Life in Philadelphia was a series of satirical cartoons drawn and engraved by Edward Williams Clay between 1828 and 1830. He modeled them after the British series Life in London (1821), by George and Robert Cruikshank. The Cruikshank cartoons had mocked supposed class differences; Clay's cartoons mocked supposed racial differences.
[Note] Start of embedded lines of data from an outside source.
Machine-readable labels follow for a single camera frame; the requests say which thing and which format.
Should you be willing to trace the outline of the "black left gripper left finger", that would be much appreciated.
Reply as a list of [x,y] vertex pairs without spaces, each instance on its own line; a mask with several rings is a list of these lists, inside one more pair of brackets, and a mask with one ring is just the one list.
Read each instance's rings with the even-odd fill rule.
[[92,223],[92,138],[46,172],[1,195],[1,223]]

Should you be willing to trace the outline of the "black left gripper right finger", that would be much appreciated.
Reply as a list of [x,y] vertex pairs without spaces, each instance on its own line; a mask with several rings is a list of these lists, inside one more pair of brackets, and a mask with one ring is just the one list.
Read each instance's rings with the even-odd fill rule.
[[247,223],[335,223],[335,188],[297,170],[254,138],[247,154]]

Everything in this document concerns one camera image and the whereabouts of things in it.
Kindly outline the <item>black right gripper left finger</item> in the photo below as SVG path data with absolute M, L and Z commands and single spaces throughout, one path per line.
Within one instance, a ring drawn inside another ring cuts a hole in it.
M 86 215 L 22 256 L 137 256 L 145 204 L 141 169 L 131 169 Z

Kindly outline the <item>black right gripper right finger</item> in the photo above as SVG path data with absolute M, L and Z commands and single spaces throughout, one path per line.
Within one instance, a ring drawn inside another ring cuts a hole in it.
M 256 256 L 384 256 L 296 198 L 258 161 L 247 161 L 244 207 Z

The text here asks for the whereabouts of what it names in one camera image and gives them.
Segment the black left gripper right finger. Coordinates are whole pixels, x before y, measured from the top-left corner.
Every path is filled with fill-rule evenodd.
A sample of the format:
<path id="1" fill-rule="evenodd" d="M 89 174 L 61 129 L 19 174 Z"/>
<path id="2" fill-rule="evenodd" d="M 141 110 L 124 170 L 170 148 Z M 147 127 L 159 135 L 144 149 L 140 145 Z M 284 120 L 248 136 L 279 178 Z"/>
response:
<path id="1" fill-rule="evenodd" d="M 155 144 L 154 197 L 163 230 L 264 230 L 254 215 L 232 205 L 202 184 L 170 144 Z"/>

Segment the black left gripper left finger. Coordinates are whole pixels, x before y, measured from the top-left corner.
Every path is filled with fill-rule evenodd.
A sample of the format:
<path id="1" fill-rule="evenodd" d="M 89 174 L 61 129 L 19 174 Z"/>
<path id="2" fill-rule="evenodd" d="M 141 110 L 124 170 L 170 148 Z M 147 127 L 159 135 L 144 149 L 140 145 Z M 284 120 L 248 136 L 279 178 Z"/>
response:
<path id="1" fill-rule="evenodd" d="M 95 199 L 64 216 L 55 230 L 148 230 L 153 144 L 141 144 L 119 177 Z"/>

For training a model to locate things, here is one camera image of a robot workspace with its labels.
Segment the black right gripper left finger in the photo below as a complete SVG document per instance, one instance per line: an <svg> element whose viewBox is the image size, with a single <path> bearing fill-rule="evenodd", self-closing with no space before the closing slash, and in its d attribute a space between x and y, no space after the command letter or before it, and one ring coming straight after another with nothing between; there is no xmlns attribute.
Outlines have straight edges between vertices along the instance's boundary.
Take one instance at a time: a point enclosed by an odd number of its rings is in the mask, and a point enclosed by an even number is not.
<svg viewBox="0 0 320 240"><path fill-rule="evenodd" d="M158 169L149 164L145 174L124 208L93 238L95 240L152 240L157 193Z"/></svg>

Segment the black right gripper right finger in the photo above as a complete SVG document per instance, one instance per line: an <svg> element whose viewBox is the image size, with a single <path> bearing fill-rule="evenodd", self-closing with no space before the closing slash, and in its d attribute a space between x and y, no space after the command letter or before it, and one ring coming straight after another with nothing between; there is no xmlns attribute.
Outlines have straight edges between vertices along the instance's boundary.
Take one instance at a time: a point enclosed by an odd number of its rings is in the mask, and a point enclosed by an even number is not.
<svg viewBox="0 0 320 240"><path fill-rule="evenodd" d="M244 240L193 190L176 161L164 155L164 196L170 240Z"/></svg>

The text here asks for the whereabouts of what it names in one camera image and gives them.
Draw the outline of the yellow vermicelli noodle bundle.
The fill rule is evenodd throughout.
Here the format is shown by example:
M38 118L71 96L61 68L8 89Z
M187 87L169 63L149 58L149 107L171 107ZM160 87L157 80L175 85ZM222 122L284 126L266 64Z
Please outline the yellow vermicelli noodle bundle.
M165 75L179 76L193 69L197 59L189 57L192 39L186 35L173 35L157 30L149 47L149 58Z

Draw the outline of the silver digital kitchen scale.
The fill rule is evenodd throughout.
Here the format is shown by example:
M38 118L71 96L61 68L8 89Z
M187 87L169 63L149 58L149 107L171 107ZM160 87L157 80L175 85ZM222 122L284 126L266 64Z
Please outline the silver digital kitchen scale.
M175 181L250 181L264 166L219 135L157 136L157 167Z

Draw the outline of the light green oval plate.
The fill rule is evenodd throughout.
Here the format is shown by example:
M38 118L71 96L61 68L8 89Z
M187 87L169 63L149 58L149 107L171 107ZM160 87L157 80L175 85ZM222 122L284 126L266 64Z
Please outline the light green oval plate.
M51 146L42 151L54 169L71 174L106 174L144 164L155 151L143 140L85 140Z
The cartoons were highly popular, and were copied by artists in New York and London. Life in Philadelphia perpetuated a racist stereotype of hyper-elegant blacks, that became a standard trope of minstrel shows in the mid- to late-nineteenth century.

==Background==

Edward Williams Clay was a Philadelphia lawyer and fashion illustrator, who became the most prolific political cartoonist of the Jacksonian Era.

The first edition of Life in Philadelphia was published by William Simpson and Susan Hart in Philadelphia, and consisted of fourteen cartoons. Simpson published the first eleven in 1828 and 1829, and Hart the last three in 1829 and 1830. The engraved images were small, about 4 in by 3 in, and printed on 6.25 in by 5.75 in sheets. Hart reprinted the entire 14-cartoon series as color aquatints in 1830. She also published other Clay cartoons, that later were added to the London editions of Life in Philadelphia.
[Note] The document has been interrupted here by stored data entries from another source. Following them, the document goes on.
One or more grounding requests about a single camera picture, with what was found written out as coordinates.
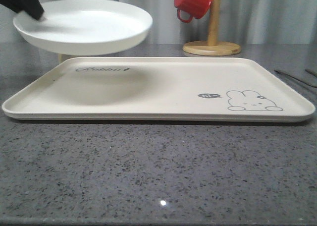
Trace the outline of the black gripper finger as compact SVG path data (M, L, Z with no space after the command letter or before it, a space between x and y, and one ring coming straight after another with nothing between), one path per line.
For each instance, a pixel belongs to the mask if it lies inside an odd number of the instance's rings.
M0 0L0 3L15 13L25 11L35 20L40 20L44 14L39 0Z

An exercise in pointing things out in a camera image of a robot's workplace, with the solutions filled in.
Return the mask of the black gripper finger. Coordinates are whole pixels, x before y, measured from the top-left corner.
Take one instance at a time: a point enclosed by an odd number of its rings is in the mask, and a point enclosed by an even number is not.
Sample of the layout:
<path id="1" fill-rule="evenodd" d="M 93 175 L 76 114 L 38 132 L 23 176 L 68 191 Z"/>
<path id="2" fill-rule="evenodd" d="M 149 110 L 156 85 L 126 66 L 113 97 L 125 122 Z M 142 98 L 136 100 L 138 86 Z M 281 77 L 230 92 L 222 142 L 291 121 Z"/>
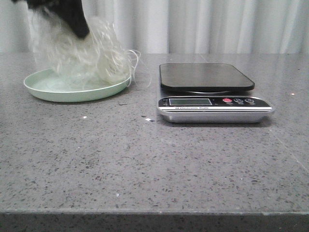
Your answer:
<path id="1" fill-rule="evenodd" d="M 30 10 L 58 16 L 79 39 L 85 39 L 90 33 L 81 0 L 25 0 L 25 2 Z"/>

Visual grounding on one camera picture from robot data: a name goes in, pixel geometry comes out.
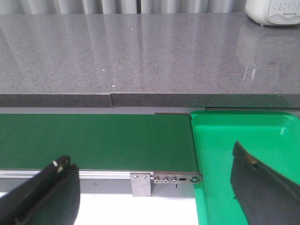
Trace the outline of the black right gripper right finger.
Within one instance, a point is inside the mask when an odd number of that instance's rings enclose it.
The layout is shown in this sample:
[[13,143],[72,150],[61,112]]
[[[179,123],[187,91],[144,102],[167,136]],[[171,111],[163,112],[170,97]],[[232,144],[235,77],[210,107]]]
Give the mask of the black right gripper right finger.
[[247,152],[236,141],[230,182],[250,225],[298,225],[300,186]]

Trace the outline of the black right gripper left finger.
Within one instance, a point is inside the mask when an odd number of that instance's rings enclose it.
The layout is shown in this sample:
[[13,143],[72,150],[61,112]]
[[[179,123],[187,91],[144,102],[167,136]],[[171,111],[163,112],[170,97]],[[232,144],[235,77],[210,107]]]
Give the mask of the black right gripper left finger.
[[0,223],[72,225],[79,206],[79,168],[64,155],[1,197]]

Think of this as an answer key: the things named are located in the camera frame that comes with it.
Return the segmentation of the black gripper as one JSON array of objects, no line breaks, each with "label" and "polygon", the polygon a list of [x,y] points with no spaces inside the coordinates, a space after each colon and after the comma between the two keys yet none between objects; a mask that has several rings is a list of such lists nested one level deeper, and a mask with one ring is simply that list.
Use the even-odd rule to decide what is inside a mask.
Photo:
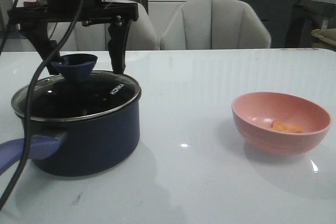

Four cartoons in the original series depicted only whites and nine depicted only blacks. They interacted only in Plate 11, depicting a middle-aged black woman inquiring of a young white French shopkeeper about purchasing "flesh coloured silk stockings." Clay's lampoons of white Philadelphians were gentle, and depicted a promenade in the park, a costume ball, an awkward courtship between staid Quakers, and an absurdly dressed woman being mistaken for a prostitute. Clay's lampoons of black Philadelphians were more biting, and ridiculed the supposed fancy dress, pretentious manners, snobbery, and malaprop-filled "black speech" of the city's small but visible black middle class. "The cartoons were so popular that the term Life in Philadelphia became a standard phrase to refer to fashions, trends, and—most especially—black Philadelphians' social practices and sartorial choices."

Clay's cartoons were indicative of both the white supremacy and class insecurity of the Jacksonian Era, a time when abolitionism and free blacks were perceived as threats to both American slaveholders and the white working class.
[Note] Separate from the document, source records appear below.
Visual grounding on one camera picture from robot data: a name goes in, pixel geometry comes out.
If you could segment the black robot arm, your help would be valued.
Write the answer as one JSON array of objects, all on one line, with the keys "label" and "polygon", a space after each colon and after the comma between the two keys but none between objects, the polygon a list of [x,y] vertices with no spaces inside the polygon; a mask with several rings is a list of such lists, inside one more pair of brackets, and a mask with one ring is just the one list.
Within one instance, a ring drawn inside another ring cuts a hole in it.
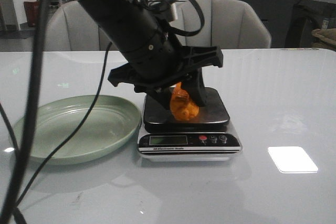
[{"label": "black robot arm", "polygon": [[127,60],[112,69],[113,86],[133,84],[164,108],[170,106],[170,86],[180,83],[198,106],[207,102],[202,68],[223,65],[218,47],[183,46],[178,36],[195,36],[170,25],[171,6],[176,0],[74,0],[105,32]]}]

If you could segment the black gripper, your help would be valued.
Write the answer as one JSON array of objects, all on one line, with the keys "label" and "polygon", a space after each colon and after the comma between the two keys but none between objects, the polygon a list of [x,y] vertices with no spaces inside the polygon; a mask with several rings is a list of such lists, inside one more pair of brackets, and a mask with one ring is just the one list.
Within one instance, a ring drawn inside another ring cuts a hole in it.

Although no complete copy of the first edition of Life in Philadelphia is known to exist, the Library Company of Philadelphia holds examples of all fourteen cartoons, ten of them from the first edition.

===London editions===
Harrison Isaacs published the first London edition of Life in Philadelphia, c.1831. He hired artist William Summers to redraw Clay's cartoons, enlarging the images by about 50%. Summers improved them by adding depth and detail, and by placing each within a rectangular border. Eleven cartoons from the original series were redrawn and enlarged, two of them depicting only whites, and Isaacs expanded the series with Summers's own cartoons, depicting only blacks. The cartoons were engraved by Summers and Charles Hunt; and printed by Isaacs, and later by Gabriel Shear Tregear and others.
"While the successful transfer of Clay's cartoons was attributable in part to the shared cultural backgrounds and common understandings of London and Philadelphia, the London cartoons took on a new meaning and form. London artists like Isaacs, Summers, Hunt, and Tregear made changes that signposted shifts in the cartoons' meanings, exaggerated the features of Philadelphian blacks even more grotesquely than had Clay, rendering them more bestial in anatomy and features."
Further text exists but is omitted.